Show HN: Route your prompts to the best LLM

Concept & Architecture

  • Service routes each prompt to one of many LLMs based on predicted quality, latency, and cost.
  • Uses a separate neural network “router” (~20ms inference) plus ~150ms extra when using their public endpoints; on‑prem deployment avoids most added latency.
  • Router is trained supervised on open LLM datasets, using GPT‑4 (or similar) as a judge to generate scores; it learns a score function over prompts plus per‑model latent vectors.

Use Cases & Benefits

  • Seen as most useful at scale, where inference cost and speed matter (sales call agents, copilots, autocomplete, real‑time UX).
  • Some users report quality gains by combining strengths of multiple models.
  • Platform also offers benchmarking: run your prompts against many models/providers to compare cost, speed, and judged quality; can be used even without routing.

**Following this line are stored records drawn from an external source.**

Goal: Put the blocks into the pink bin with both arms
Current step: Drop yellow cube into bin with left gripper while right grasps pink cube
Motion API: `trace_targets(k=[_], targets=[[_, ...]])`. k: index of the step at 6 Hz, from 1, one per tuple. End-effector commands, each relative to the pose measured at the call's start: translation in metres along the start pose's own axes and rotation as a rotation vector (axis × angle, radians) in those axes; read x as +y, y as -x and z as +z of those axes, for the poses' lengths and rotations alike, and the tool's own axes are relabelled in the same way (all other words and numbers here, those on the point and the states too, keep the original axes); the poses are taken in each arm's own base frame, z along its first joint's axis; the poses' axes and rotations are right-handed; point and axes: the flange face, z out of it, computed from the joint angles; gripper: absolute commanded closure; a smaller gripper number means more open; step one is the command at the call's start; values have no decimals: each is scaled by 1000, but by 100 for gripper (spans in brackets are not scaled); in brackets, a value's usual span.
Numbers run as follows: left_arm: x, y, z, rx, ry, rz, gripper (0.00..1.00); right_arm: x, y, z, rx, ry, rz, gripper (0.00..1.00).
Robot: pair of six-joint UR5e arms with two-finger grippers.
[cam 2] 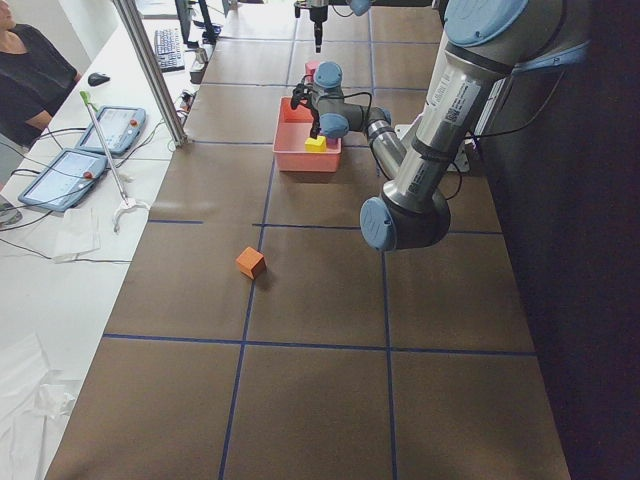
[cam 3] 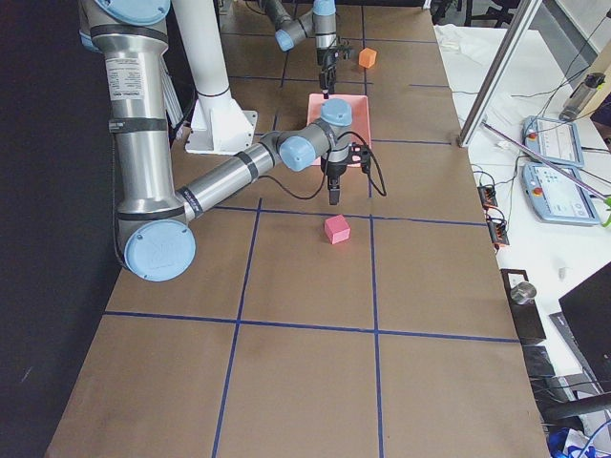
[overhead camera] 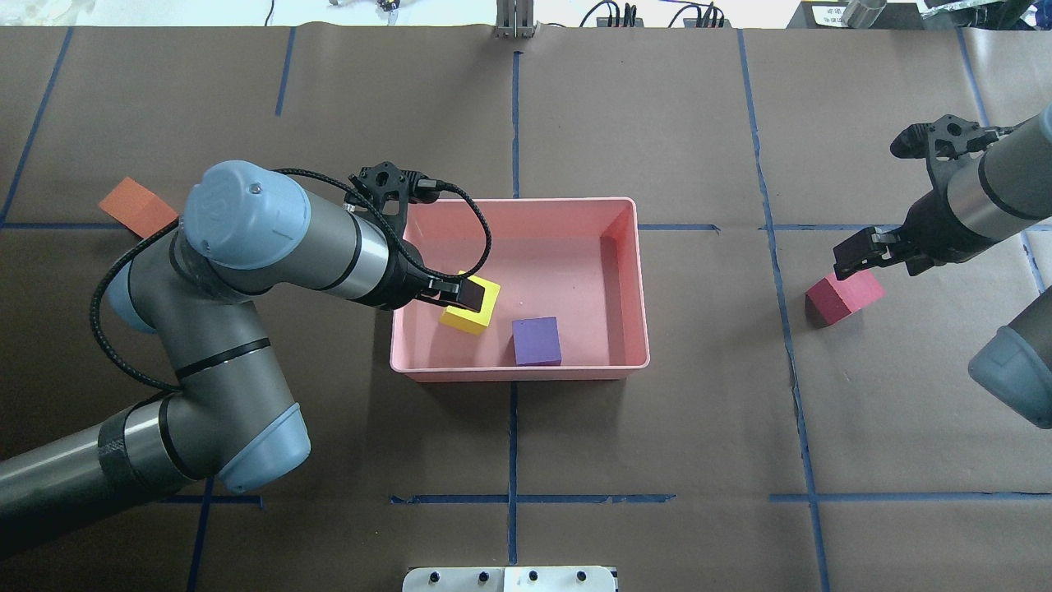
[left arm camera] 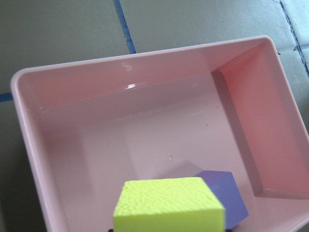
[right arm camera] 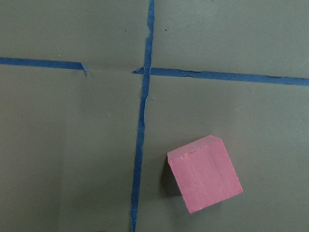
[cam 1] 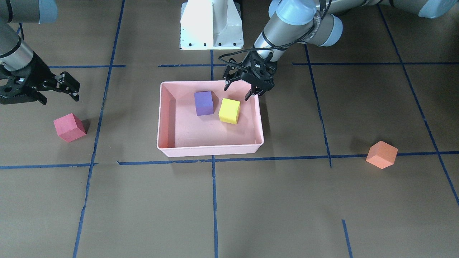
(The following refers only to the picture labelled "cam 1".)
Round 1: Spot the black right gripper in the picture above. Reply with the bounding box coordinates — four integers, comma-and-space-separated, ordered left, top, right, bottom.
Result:
0, 54, 80, 105

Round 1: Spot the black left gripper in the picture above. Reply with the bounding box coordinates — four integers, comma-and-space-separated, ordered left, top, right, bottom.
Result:
223, 51, 277, 101

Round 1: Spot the yellow foam block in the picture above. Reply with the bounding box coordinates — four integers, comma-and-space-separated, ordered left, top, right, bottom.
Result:
218, 98, 241, 124

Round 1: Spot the purple foam block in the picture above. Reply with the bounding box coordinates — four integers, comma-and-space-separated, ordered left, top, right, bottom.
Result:
194, 91, 214, 116

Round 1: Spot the pink foam block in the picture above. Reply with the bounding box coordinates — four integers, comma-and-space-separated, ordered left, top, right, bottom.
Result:
53, 113, 87, 143

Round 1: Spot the orange foam block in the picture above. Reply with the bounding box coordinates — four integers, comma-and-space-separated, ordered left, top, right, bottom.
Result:
366, 141, 398, 169

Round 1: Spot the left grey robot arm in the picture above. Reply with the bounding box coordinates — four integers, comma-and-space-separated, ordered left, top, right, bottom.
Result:
223, 0, 456, 100

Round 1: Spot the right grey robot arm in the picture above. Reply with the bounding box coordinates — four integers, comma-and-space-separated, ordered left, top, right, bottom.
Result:
0, 0, 80, 105

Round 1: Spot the pink plastic bin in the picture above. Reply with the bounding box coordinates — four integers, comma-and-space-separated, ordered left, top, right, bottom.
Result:
156, 80, 264, 157

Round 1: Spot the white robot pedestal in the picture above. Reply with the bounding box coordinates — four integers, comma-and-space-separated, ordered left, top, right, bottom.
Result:
179, 0, 244, 51

Customization & Integrations

  • Supports training custom routers on app‑specific data to better match a given task.
  • Integrations mentioned: LlamaIndex RAG, LangChain‑style routing concepts, planned support for more models (e.g., Gemini variants, Gemini Flash) and on‑prem/local deployment.
  • Future API planned to expose raw router scores so clients can keep routing logic and model‑specific prompts on their side.

Data Usage & Privacy

  • By default, user data is used (anonymized) to improve the base router.
  • Opt‑out is supported; creator claims no downside other than losing that feedback signal.

Business Model & Sustainability

  • Currently passes through provider rates, takes no margin, and offers free credits to new signups.
  • Future revenue ideas: take a small margin on “optimized” router configs that still reduce user costs vs. a single model; possibly negotiate provider discounts.
  • Some commenters prefer explicit, stable pricing (e.g., fixed fee or small commission) to avoid future surprises.

Comparisons & Alternatives

  • Compared to openrouter‑style abstraction, other AI gateways, and MoE/“composition of experts” architectures.
  • Key difference vs. MoE: operates at a higher level, routing between entire black‑box models, not internal layers or tokens.

Skepticism & Limitations

  • Several practitioners argue models are not interchangeable; prompts are heavily tuned per model and even minor changes or quantization shifts affect behavior.
  • Concern that dynamic routing undermines consistency, especially for complex or high‑stakes content generation and agentic systems.
  • Others see routing as overkill for many apps, with benchmarking and single‑endpoint access being the more broadly valuable features.